Task
From the entries below, transcribe exactly the lines between the line holding "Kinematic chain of" and the line holding "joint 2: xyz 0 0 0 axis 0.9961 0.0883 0", inclusive; skip all other lines.

Listed entries
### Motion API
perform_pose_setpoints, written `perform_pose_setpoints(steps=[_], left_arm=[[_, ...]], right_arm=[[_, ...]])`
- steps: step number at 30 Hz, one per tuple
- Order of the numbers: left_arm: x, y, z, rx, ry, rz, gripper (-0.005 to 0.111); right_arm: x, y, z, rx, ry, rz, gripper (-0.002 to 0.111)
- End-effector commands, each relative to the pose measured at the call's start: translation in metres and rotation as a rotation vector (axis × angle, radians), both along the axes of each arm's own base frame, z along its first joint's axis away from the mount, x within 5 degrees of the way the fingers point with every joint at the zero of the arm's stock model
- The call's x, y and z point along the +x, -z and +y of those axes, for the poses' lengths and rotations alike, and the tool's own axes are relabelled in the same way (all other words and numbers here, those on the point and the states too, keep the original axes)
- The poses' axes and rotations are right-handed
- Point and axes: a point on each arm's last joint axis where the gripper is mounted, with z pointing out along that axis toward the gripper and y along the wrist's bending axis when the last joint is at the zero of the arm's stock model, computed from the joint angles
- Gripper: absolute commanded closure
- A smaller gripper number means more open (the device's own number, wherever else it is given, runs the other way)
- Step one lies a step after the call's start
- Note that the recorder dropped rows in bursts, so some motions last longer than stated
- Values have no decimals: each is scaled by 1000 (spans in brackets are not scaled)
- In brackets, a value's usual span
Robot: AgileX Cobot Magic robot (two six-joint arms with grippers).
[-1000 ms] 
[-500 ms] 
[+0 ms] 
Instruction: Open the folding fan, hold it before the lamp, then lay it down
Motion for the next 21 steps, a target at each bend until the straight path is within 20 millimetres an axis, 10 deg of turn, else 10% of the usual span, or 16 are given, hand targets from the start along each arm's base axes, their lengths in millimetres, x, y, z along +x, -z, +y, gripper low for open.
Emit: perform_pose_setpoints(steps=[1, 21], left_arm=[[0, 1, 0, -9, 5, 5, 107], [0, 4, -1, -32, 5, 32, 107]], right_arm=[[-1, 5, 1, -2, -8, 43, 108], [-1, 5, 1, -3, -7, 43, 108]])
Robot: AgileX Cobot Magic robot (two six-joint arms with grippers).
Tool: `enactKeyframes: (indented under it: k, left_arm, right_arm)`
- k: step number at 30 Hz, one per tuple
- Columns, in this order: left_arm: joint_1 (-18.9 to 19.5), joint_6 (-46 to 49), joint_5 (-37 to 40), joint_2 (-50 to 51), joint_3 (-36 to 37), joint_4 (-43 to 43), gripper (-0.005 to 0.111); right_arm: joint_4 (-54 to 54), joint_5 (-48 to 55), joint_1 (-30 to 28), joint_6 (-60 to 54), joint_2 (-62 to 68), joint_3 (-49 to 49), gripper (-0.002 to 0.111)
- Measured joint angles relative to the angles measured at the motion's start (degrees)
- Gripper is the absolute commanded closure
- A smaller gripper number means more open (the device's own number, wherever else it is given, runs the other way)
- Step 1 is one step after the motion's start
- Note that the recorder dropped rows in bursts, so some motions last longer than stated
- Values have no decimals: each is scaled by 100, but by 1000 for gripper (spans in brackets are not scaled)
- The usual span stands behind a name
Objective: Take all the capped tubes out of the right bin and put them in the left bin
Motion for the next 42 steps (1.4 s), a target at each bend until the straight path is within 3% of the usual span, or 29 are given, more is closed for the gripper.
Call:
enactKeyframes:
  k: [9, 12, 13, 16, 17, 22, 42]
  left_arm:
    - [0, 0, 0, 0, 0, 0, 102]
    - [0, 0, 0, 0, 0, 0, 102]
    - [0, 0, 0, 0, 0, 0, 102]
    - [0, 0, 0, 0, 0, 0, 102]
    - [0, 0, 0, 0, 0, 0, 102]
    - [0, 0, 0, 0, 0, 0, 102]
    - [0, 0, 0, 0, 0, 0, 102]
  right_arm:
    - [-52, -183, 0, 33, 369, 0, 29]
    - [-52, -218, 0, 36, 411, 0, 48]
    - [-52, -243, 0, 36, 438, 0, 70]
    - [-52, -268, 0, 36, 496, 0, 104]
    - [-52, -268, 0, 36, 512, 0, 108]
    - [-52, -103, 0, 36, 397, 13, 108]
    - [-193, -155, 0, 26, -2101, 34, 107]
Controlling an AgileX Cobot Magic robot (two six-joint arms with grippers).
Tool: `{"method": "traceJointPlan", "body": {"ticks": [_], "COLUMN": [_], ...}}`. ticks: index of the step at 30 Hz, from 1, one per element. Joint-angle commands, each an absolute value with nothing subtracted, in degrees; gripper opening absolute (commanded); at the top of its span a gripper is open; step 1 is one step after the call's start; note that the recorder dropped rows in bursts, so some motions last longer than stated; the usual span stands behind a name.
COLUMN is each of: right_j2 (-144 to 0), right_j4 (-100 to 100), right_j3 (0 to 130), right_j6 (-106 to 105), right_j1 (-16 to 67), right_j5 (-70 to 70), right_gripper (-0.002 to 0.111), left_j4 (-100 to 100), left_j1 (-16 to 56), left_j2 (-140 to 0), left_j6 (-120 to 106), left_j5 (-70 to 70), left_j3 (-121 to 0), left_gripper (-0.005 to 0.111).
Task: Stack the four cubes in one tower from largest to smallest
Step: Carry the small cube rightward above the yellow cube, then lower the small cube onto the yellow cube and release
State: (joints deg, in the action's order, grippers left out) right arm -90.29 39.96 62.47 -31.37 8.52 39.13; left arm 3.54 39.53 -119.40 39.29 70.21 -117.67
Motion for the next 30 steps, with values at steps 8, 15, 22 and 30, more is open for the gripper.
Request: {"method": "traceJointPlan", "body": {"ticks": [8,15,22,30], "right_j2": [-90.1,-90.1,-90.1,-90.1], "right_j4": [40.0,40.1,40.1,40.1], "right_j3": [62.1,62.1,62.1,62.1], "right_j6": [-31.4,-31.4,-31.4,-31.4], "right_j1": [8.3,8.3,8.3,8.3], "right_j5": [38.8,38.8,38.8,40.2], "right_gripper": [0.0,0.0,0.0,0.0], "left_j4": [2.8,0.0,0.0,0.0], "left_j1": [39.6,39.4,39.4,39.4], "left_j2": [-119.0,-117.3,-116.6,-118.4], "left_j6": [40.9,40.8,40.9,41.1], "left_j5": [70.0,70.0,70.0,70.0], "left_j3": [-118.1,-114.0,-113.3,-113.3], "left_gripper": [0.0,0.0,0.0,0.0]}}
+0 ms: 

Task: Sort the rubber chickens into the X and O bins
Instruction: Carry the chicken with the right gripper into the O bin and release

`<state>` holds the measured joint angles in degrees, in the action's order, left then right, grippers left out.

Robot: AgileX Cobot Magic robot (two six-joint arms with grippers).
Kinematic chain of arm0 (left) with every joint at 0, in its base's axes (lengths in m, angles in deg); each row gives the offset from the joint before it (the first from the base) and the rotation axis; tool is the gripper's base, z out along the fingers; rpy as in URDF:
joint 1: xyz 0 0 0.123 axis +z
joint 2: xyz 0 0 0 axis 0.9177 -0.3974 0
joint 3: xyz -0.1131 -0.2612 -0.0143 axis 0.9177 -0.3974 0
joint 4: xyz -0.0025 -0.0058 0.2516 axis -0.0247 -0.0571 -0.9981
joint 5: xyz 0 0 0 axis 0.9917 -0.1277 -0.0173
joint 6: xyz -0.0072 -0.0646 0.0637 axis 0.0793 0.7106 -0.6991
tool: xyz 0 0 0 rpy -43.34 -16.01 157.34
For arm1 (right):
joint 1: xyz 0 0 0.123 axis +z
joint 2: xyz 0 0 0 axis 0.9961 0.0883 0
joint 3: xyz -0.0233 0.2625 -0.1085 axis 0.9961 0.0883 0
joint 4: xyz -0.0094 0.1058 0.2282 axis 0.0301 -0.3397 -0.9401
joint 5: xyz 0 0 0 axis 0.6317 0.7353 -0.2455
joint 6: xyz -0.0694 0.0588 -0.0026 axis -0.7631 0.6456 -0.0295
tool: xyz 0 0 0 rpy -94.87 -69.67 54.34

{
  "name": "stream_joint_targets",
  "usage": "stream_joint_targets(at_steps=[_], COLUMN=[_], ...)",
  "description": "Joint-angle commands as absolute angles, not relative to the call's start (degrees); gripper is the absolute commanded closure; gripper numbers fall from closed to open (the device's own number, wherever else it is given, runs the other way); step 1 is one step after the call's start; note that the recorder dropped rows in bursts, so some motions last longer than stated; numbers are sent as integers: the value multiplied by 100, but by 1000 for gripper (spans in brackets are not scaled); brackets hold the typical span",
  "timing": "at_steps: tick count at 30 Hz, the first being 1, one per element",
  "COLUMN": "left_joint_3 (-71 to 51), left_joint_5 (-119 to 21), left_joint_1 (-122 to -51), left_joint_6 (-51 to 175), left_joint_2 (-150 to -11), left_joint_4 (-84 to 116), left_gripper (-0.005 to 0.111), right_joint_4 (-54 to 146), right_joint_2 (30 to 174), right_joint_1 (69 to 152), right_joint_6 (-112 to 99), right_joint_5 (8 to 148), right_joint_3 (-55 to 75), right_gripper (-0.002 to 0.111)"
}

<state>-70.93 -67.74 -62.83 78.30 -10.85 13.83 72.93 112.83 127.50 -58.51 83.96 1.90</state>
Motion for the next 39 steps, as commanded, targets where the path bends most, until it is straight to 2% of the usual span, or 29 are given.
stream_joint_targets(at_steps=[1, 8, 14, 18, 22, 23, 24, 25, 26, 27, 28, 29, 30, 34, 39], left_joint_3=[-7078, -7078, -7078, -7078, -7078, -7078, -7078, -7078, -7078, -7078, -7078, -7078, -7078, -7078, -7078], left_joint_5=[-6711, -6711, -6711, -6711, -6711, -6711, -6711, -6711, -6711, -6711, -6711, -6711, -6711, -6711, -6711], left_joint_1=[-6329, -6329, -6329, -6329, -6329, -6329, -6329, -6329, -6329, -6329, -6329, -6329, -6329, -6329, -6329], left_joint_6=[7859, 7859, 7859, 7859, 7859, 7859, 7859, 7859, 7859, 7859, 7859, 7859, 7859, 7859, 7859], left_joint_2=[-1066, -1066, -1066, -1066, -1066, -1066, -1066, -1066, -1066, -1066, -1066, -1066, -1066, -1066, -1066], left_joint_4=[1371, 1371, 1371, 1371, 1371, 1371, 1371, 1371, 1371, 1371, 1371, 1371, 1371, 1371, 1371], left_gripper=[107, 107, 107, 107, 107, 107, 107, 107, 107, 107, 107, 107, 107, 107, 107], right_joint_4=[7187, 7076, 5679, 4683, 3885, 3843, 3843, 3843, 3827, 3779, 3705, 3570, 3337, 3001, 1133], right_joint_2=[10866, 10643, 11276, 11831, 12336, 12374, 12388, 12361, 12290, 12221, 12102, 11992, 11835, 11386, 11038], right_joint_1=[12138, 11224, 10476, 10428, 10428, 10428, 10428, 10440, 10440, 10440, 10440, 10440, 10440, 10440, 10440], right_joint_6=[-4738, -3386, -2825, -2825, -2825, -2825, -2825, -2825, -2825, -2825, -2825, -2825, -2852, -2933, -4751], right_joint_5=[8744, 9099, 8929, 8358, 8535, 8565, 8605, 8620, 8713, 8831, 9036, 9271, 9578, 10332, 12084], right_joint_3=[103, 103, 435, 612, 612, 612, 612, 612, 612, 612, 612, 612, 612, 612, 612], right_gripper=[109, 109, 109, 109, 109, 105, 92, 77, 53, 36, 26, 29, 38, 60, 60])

Response area
Kinematic chain of arm0 (left) with every joint at 0, in its base's axes (lengths in m, angles in deg); each row gives the offset from the joint before it (the first from the base) and the rotation axis; tool is the gripper's base, z out along the fingers; rpy as in URDF:
joint 1: xyz 0 0 0.123 axis +z
joint 2: xyz 0 0 0 axis 0.9177 -0.3974 0
joint 3: xyz -0.1131 -0.2612 -0.0143 axis 0.9177 -0.3974 0
joint 4: xyz -0.0025 -0.0058 0.2516 axis -0.0247 -0.0571 -0.9981
joint 5: xyz 0 0 0 axis 0.9917 -0.1277 -0.0173
joint 6: xyz -0.0072 -0.0646 0.0637 axis 0.0793 0.7106 -0.6991
tool: xyz 0 0 0 rpy -43.34 -16.01 157.34
For arm1 (right):
joint 1: xyz 0 0 0.123 axis +z
joint 2: xyz 0 0 0 axis 0.9961 0.0883 0

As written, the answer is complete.